**HOW TO COMPLETE THIS TASK**
Reproduce the data below in full and exclude every picture.

Top of DATA SHOWN

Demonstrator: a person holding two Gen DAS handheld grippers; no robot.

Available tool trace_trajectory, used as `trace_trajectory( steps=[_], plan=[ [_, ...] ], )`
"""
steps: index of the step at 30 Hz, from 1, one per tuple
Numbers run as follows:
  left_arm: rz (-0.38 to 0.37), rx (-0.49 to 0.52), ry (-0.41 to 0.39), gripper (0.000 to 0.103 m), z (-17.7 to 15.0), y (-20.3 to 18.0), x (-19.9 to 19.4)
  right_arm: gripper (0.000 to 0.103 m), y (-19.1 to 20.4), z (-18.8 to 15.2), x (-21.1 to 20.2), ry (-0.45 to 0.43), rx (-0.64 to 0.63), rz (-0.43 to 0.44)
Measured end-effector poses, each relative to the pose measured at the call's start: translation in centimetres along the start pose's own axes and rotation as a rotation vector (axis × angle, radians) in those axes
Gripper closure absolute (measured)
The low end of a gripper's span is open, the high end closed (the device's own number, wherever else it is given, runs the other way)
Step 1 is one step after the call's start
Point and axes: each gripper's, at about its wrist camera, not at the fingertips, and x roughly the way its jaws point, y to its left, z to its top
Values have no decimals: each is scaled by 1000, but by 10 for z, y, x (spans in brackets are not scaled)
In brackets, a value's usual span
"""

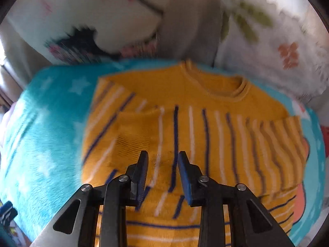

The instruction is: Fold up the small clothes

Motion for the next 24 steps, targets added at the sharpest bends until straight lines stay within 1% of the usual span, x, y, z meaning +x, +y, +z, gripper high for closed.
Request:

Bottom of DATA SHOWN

**ANSWER TO THIS PROBLEM**
Demonstrator: a person holding two Gen DAS handheld grippers; no robot.

Available tool trace_trajectory, used as `trace_trajectory( steps=[_], plan=[ [_, ...] ], )`
"""
steps: index of the step at 30 Hz, from 1, one per tuple
Numbers run as follows:
  left_arm: rz (-0.38 to 0.37), rx (-0.49 to 0.52), ry (-0.41 to 0.39), gripper (0.000 to 0.103 m), z (-17.7 to 15.0), y (-20.3 to 18.0), x (-19.9 to 19.4)
  right_arm: gripper (0.000 to 0.103 m), y (-19.1 to 20.4), z (-18.8 to 15.2), x (-21.1 to 20.2), ry (-0.45 to 0.43), rx (-0.64 to 0.63), rz (-0.43 to 0.44)
Measured end-effector poses, each relative to the pose measured at the call's start: translation in centimetres along the start pose's own axes and rotation as a rotation vector (axis × angle, radians) in those axes
Gripper closure absolute (measured)
The low end of a gripper's span is open, the high end closed (the device's own number, wherever else it is given, runs the other way)
Step 1 is one step after the call's start
Point and axes: each gripper's, at about its wrist camera, not at the fingertips, and x roughly the way its jaws point, y to its left, z to its top
Values have no decimals: each is scaled by 1000, but by 10 for z, y, x (spans in brackets are not scaled)
In brackets, a value's usual span
"""


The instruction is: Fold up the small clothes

Motion for the next 24 steps, targets added at the sharpest bends until straight lines stay within 1% of the usual span, x, y, z meaning +x, +y, +z, gripper high for closed.
Request:

The exercise is done, with nothing more to add.